Have you ever tickled a man’s soul?
That man may be frowning, but if you feed him the right bite, pour him the right drink, run your finger just right down his chest, that man will split in half. His heart will be in your hands.
But what do you do with a man’s heart? Once it’s in your hands, it’s going to stop beating. It becomes a mess, a nuisance. Preserving it is achievable, but it never remains as plump or lively as when it was thumping strong in that man’s chest. It slowly greys on your shelf. Sometimes it starts to smell. The cost of formaldehyde or epoxy or whatever you’re using can be high, and its use requires expertise. If you’re going to preserve hearts, you’ll need to go through a crowd of men before you get a good technique down.
Once I learned how to take a heart it became inconvenient. Leaving so many men around, drained and torn. There was too much to get rid of, too much left on me. On my clothes. Bleach doesn’t get it out. Hearts are weak, with only a rhythm to distinguish one from another, and once that stops, once you change it. The man is worthless, the heart boring. Dead.
And that’s it, isn’t it? You can’t see the damage on a heart when it’s stopped. There’s no permanence to the thing unless it’s ruined. And a ruin may excite the imagination, but in the way a grotesque screams disgust at you. Something else took possession of that heart before you; it’s so impersonal. That obesity heart, fatty and hardened, gives only shock value, revulsion. Alcoholic cardiomyopathy, pity and disgust. I graduated from mild curiosities. I wanted passion, yes, but I wanted to own the whole soul of the man. I wanted his brain as well.

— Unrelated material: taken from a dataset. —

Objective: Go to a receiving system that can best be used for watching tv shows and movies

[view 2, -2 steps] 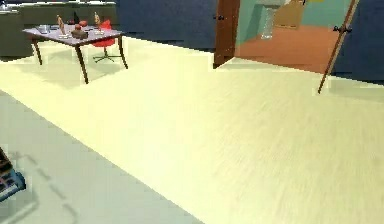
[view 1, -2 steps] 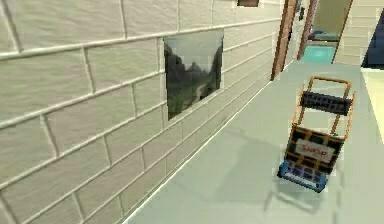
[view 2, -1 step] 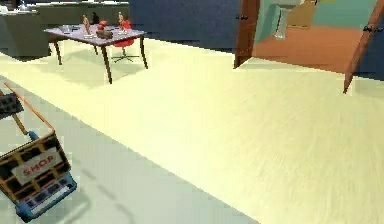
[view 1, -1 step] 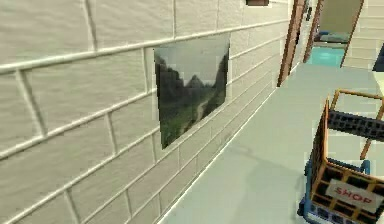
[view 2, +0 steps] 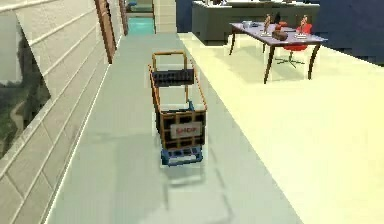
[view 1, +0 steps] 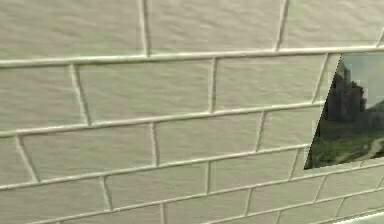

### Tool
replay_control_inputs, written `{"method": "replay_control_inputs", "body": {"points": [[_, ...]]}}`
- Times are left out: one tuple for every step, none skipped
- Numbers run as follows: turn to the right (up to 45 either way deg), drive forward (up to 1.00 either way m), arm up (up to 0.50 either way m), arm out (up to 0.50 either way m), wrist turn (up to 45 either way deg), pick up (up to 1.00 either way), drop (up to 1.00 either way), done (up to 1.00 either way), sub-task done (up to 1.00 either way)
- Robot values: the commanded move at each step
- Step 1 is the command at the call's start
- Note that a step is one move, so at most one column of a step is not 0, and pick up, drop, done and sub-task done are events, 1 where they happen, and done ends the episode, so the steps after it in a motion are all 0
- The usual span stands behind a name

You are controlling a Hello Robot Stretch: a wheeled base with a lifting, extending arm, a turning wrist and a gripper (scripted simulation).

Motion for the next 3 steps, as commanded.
{"method": "replay_control_inputs", "body": {"points": [[-45.0, 0.0, 0.0, 0.0, 0.0, 0.0, 0.0, 0.0, 0.0], [-36.0, 0.0, 0.0, 0.0, 0.0, 0.0, 0.0, 0.0, 0.0], [0.0, 0.0, 0.0, 0.0, 0.0, 0.0, 0.0, 1.0, 0.0]]}}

Once you reach this point, start taking heads. It’s still messy, but there’s so much more to do with one. You can knock it around, kick it about, cradle it, kiss it. And the faces… are satisfying. The heart feeds the head, but the head governs whether the heart beats. And once you take a head the heart stops.
The dead heart is a busted drum; the owned head is a symphony frozen. Every twitch and tic from the tug of a neural string pulling the face into an impression of sensation, memory, feeling. Beautiful. To take a head you must take in that person. You must learn their buttons and fibers, their bodies and lives. Where they have been. Where they think they are going. How far a poke will ripple across their flesh, how much a strike will shatter their posture. To prod a man, to tease and compel him into a perfect portrait, there is a deep satisfaction in this.
To sculpt a feeling in a man, the perfect moment, exactly what you desire. To capture that moment, to freeze it, to take that head and place it on your wall. It’s more than art. It’s alchemy.